- [What is required]: Find where "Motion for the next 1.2" appears in the records below, then return that line and every later line exactly, stopping only at the last line.
-- Information given follows --
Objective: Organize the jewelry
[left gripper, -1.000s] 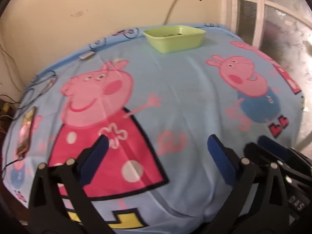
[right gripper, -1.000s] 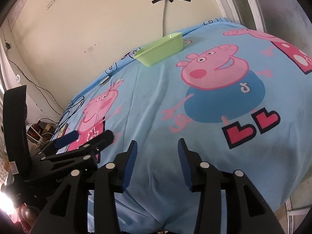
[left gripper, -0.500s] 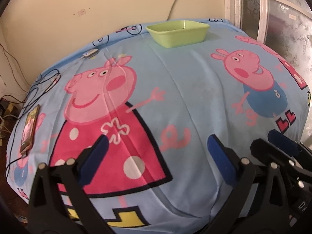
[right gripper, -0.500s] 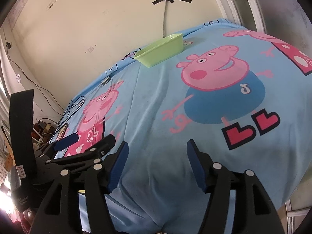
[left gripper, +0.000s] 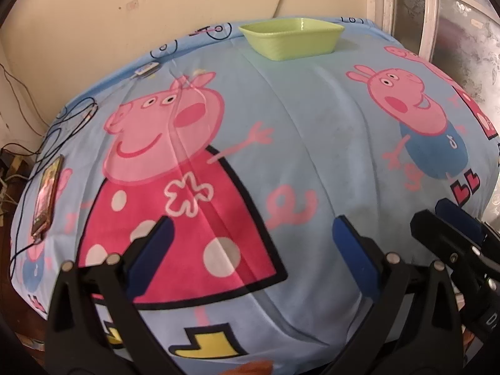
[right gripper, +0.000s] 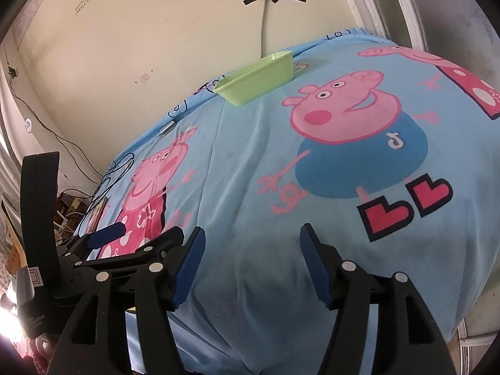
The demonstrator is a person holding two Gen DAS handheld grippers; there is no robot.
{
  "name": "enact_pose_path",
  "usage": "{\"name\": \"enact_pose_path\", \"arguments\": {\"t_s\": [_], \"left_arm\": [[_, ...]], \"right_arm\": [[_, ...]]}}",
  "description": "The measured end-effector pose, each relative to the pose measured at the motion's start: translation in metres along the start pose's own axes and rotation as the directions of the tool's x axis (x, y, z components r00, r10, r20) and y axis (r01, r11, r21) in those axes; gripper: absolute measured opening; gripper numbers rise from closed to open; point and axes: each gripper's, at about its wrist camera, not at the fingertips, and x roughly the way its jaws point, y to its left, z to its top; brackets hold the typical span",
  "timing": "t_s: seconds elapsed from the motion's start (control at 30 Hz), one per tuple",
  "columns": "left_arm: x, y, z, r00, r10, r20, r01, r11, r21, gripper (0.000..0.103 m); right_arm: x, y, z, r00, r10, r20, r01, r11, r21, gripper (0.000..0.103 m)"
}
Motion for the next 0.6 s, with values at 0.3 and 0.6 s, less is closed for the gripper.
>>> {"name": "enact_pose_path", "arguments": {"t_s": [0.3, 0.6], "left_arm": [[-0.0003, 0.0064, -0.0028, 0.997, -0.056, -0.058, 0.055, 0.998, -0.024, 0.097], [-0.0083, 0.0098, -0.0067, 0.997, -0.056, -0.056, 0.055, 0.998, -0.019, 0.097]], "right_arm": [[-0.0006, -0.0002, 0.0014, 1.000, -0.004, 0.006, 0.004, 1.000, -0.001, 0.039], [-0.0007, -0.0015, 0.0021, 1.000, -0.004, 0.011, 0.004, 1.000, 0.001, 0.039]]}}
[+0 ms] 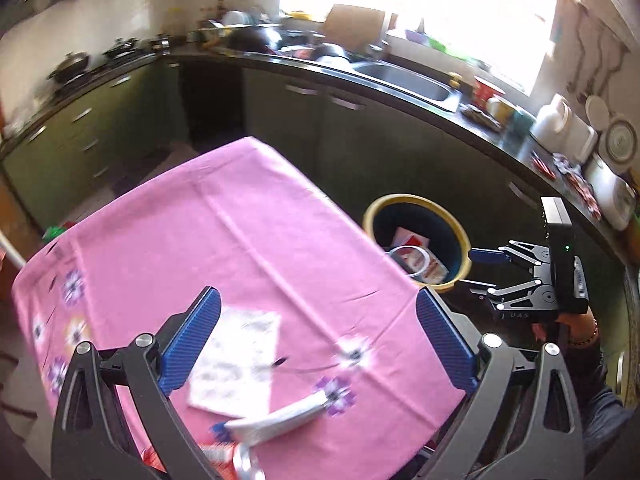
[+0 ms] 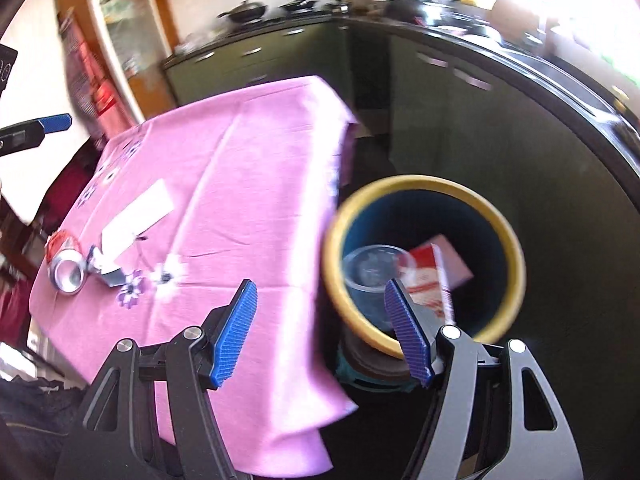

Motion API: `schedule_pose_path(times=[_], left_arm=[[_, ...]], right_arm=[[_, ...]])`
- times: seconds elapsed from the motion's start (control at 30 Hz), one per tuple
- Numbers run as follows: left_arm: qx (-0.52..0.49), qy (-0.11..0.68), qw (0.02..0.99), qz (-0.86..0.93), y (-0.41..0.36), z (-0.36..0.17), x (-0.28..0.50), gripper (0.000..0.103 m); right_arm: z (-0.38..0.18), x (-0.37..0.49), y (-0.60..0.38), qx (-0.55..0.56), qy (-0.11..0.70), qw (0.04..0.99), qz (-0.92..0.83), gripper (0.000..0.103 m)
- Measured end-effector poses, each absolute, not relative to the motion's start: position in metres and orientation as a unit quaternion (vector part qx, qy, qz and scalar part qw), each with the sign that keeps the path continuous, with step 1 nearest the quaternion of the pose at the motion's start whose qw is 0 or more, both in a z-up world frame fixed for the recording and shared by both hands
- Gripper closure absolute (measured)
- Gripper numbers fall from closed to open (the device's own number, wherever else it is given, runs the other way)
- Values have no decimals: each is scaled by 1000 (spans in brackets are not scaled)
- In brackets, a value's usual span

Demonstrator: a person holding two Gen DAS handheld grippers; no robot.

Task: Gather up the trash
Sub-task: 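Move the right gripper to the white tissue and pinch it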

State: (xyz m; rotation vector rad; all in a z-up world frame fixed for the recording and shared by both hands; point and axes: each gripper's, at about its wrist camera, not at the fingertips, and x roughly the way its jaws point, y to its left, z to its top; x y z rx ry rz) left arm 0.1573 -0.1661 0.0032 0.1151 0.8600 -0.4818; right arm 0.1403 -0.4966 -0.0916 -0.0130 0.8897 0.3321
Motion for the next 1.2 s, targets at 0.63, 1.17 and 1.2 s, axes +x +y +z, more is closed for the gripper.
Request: schedule_pose_path(times=[0.63,1.17,1.2], left_arm=[[-54,392,912,-109,3,-14,95,8],[-82,402,907,-96,30,-37,93,7],[-82,402,907,-96,31,-37,93,7]], right_arm=[[-113,215,-244,-148,450,796,377,13],[-152,228,-196,-225,467,772,367,5],[-153,228,-195,-226,467,772,367,6]])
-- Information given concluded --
- [Solved problem]:
Motion for the next 1.2 s, targets at 0.63, 1.17 and 1.2 s, axes +x +y +z, more is closed for the gripper.
Request: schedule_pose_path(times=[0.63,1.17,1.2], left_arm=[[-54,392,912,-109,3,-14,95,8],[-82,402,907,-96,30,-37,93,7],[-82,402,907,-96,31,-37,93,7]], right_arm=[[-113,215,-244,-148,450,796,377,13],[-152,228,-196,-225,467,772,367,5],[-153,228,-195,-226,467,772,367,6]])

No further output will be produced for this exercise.